孙科在“九、一八”事变后提出实施宪政的主张不是偶然的,他受到了民族资产阶级反对党治、要求实现民主政治思潮的重要影响。
1927年后,民族资产阶级在一个时期内,是支持南京国民政府的重要政治力量,然而连年内战,很快使他们的幻想破灭。
立即确保人民言论、出版、集会、结会的自由,并在八个月内制定民主宪法。[11]
和民族资产阶级反对党治、要求民主的呼声相呼应,国民党内也出现了呼吁实施民主的舆论。1931年12月,何香凝在国民党四届一中全会上提出了“释放政治犯,集合全国人民力量一致抗日案”和“政治公开由人民组织监政委员会行使三民主义中民权主义之原则案”,要求立即实行政治公开原则。她认为,由于国民党“对内行政上之黑暗,已层出不穷”,因此政治公开已成为当务之急。 [12]继何香凝后,李烈钧、邹鲁、覃振、张知本等也向全会提案,呼吁国民党“切实保障人民自由”,要求在六个月内,设立国民大会筹备会,一年以后召开国大,由国民大会决定国是”。[13]
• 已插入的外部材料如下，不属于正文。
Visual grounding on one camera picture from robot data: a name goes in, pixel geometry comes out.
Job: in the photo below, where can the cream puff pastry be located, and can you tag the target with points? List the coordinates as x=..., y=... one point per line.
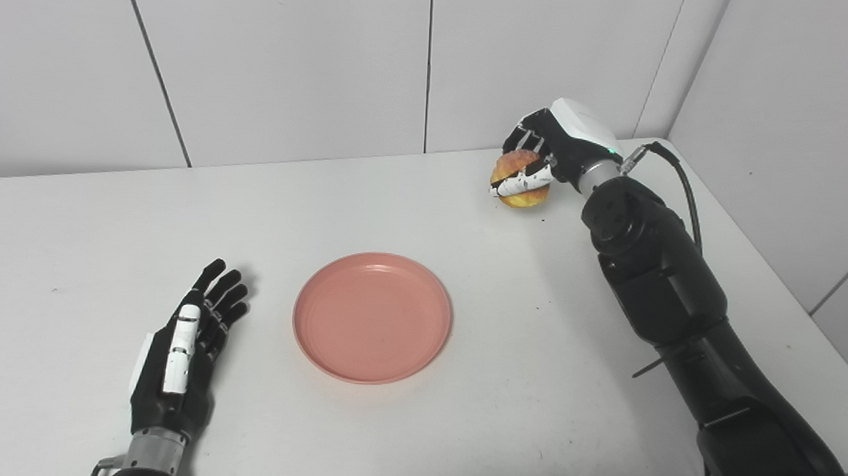
x=512, y=163

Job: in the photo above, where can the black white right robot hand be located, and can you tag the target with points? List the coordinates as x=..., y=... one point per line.
x=574, y=148

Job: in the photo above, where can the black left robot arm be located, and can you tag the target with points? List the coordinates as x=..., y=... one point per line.
x=153, y=459

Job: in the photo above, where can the pink round plate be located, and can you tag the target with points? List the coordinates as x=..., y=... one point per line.
x=372, y=318

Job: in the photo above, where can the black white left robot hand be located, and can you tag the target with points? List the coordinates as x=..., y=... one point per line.
x=152, y=391

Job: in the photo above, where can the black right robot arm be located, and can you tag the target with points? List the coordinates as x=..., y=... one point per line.
x=665, y=291
在国难当关的形势下,要求结束训政、实施宪政,成了沟通民族资产阶级和国民党民主分子的共同政治目标,正是在这种情况下,孙科形成了他对宪政的基本看法。
首先,孙科把实施宪政为争取抗日救国的一个重要条件。孙科认为,“今日最重要解决之问题,莫过于抗日救亡”,[14]“团结御侮”乃“全国四万万人,人同此心”。[15]可是“要御侮,先要集中力量,培养实力”。[16]然而由于“政权不公开,言论无自由”。人民对国民党治极度不满,因此国力无法集中,遭致中国“其力乃不敌一蕞尔小国”。[17]孙科指出,“欲挽危亡”,不仅国民党要加强内部团结,“就是党外各部分,也应该不分派别的精诚团结起来”。[18]国民党应使“国民有参与国事行使政权之权力”。“得以和平方式尽量发表政见主张”。[19]他强调,只有“建立民主政治”,“于最短期间结束训政,筹备宪政之开始”,才能“团结国民,集中国力”,[20]孙科说:“主张促成宪政,也就是御侮的方法之一”。[21]
其次,孙科还把促成宪政看成是加强国民党自我调节功能的一个重要手段。孙科深感“国难日深”,使国民党前途“可胜觫惧”。[22]孙科指出,“数年来之党治……效率低微,国民触望既深,而本党之信仰,亦不免渐致堕失”。[23]因此人民批评“国民党垄断政权,这是不应责怪的”,[24]孙科说:“以党治国并非以党专政来支配国家,使中华民族在党的训政之下讨生活,而是要实施宪政,使人民能够运用直接民权,完成民主政治”。他进而强调,“训政不过是一种革命手段,宪政才是革命的目的,这是我们党的唯一使命”。[25]他提出,为了“挽回人心”,国民党必须“进行政治党务改革”,国民党各级党部“绝对不许干涉地方行政及人民组织或言论”。[26]孙科指出,党治之弊,使“国力无由集中,外侮不克抗御”,唯一的“补救之方”就是促成宪政,否则“本党难辞抗御误国之咎”。[27]